I had to tell myself there is always next year and that this winter I would need to rely on the grocery store more than I did last year. Fall started to look promising as what did grow in the garden started to come into the house. My potatoes did great this year and so did my carrots.
Snow in Summer
As Summer started to fade I began my fall yard prep. It was all looking good for finishing harvest on time. Farmers all around were busy prepping equipment and waiting on go. Come September 14, it snowed and temperatures fell. The following week we got over a foot more snow. It was heartbreaking.
My parents who are still full time grain farmers hadn’t started harvest yet. Crops were still in the field waiting. All they could do was hope and pray that harvest would come. Being a farmer is hard.
Over the last few years as Arlen and I have talked and prayed about moving back to the farm. We have discussed the stresses and the worries that come from full time farming. It was hard to sit back and know that we had no control over the weather and could do nothing to help my parents.

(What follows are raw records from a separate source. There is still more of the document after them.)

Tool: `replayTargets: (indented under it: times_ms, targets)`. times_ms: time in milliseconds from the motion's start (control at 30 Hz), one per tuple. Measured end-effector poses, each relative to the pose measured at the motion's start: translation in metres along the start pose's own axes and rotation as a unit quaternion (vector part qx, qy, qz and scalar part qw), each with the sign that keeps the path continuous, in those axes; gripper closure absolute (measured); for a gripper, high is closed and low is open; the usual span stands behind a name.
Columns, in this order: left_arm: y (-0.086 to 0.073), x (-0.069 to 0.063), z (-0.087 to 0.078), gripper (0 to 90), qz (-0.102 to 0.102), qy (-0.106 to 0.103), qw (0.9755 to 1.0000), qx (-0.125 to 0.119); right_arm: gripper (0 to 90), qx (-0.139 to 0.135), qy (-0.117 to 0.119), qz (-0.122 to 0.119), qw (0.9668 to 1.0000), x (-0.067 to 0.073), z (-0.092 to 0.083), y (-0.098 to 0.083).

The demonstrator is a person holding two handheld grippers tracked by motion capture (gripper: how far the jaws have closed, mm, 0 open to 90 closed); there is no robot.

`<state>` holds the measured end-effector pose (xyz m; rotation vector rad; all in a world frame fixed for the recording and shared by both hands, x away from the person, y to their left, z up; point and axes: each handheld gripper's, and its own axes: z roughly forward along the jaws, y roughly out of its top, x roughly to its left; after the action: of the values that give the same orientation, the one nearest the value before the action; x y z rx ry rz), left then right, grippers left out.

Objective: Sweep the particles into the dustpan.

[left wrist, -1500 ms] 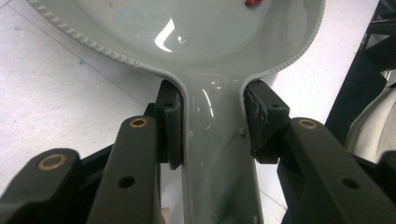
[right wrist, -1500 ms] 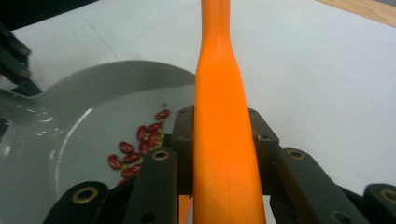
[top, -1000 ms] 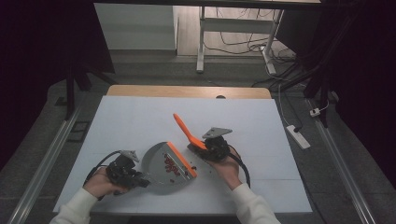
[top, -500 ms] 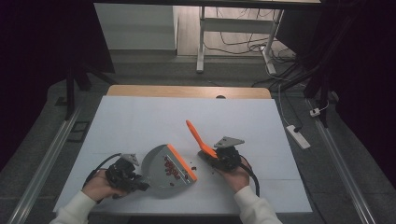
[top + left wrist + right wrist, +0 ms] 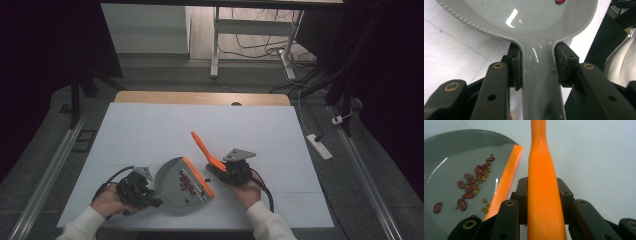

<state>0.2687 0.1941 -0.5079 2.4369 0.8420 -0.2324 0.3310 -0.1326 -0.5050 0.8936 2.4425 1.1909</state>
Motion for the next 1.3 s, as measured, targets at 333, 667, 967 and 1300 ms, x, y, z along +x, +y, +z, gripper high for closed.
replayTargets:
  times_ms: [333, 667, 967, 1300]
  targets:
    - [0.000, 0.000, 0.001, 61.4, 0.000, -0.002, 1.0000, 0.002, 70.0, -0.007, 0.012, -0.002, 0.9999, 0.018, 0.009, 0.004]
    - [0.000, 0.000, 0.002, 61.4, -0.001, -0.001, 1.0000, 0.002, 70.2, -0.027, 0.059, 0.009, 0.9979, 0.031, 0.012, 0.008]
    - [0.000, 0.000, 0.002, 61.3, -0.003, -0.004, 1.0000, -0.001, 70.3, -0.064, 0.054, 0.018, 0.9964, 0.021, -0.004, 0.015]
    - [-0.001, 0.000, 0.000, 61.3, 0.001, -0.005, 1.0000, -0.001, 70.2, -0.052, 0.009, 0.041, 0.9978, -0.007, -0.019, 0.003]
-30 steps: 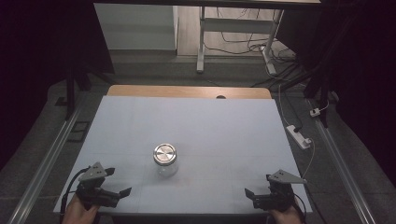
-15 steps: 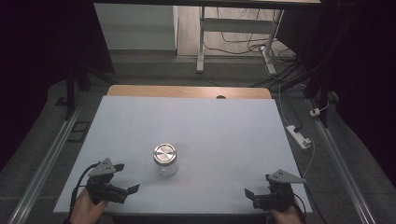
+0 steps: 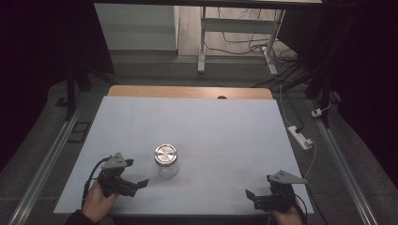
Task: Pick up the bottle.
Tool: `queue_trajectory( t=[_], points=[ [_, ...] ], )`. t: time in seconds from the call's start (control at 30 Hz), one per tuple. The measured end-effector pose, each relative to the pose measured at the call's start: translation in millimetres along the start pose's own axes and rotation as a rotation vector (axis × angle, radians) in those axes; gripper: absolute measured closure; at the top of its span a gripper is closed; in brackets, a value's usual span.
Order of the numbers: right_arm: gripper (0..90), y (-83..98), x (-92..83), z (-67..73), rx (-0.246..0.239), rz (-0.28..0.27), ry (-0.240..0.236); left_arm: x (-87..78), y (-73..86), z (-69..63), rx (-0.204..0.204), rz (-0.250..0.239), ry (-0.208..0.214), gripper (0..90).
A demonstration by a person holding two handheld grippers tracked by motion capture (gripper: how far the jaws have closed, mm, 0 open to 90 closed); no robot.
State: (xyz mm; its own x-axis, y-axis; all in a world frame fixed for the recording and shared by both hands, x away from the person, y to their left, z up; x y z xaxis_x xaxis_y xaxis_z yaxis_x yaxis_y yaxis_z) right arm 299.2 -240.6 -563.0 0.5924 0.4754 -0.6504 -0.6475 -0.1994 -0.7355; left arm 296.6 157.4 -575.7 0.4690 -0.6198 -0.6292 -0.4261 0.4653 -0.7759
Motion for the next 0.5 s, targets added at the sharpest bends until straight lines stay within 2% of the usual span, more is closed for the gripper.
queue_trajectory(
  t=[0.07, 0.23, 0.3, 0.5],
  points=[
    [0.0, 0.0, 0.0, 0.1, 0.0, 0.0, 0.0, 7.1, -3.9, 0.5, 0.02, 0.02, -0.001, 0.0],
    [0.0, -0.1, 0.1, 0.4, -0.001, -0.001, -0.002, 16.0, -11.3, -1.5, 0.04, 0.03, 0.011, 0.0],
    [0.0, -0.1, 0.1, 0.6, -0.002, -0.002, -0.002, 22.8, -16.3, -2.8, 0.061, 0.039, 0.01, 0.1],
    [0.0, -0.1, 0.1, 0.7, -0.004, -0.002, -0.003, 34.2, -24.4, -4.6, 0.084, 0.04, 0.015, 0.1]
  ],
)
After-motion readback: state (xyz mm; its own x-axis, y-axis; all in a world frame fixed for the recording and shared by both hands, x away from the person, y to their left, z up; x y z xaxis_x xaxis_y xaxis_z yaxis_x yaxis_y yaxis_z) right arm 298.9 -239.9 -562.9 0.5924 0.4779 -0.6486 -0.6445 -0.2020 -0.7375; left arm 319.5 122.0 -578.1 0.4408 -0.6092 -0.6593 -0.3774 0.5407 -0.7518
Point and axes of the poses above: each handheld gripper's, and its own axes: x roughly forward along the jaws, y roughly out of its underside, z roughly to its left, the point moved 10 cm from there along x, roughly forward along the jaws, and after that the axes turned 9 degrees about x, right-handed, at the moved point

By God’s grace the snow began to melt and the wind picked up enough to start melting the snow and dry the grain. Crops were laid down more than they should be, but not a flat as they could be. Arlen was able to take part of a week off from work to head to my parents and help start getting the crop off.
Wednesday October 17, a little over a month after the snow started we were able to get rolling in the fields. There was a collective sigh of relief that came as every day passed and more crop was put into the bins.
At this point there wasn’t much I can do to help as we live just under 2 hours away from the farm. The kids were in school and I drive bus. Over the Spring/Summer we had listed our house for sale and one of the things weighing heavy on my mind was all my perennials in my yard and field (I had done field cut flowers as a business for the past 3 years). What happens if the house sells in the middle of winter? What am I going to do with my plants?
When we got word that harvest had started I went into overdrive and starting digging all my perennials. There are 100’s of them. I dug, sorted and labelled all my plants and stacked them into the back of our truck. Knowing that once I got to the farm the field would be harvested. I could go out there, till and plant all my plants on the site of our future home.
As soon as school was out Friday and I was home from my bus route, the kids and I got in the truck and headed to the farm. It was so good to be heading there. All 3 kids and I could hardly wait.
Farming is in your bones. I look at our oldest son and since he was 4, he has been a mini farmer. I would take the kids down to Mom and Dads every harvest. Jordan (our oldest) would get his lunch packed and he’d head out and ride in the grain truck with my Dad all day. The other 2 kids would go out for a load or 2 but they’d get bored and come back to the house.
Not Jordan. It’s in his bones. This year was extra special as he got to learn to drive the combine. Out there in that field was 3 generations of farmers. My Dad, my husband and my son.
While they were busy harvesting, my Mom and I got all my plants in the ground at the new site. It’s going to be great in spring seeing them all come up there.
Just so you know, they (mom and dad) did get all their crop off in record time. All thanks be to God for keeping the weather beautiful, equipment from breaking and my parents healthy till the end.
Living on faith
I’m sitting here today finishing up this post about harvest and it’s hard to believe we’ve been done for a month already. There is snow on the ground and we’re still living in our home. It hasn’t sold yet and we’re living on faith. We believe that we’re going to be moving to the farm in the next year and we’ve done all that we can do on our end to be ready. So till it actually sells we’ll be living on faith.
It’s probably good practice for when we start actually farming. Being a farmer is the ultimate test of faith!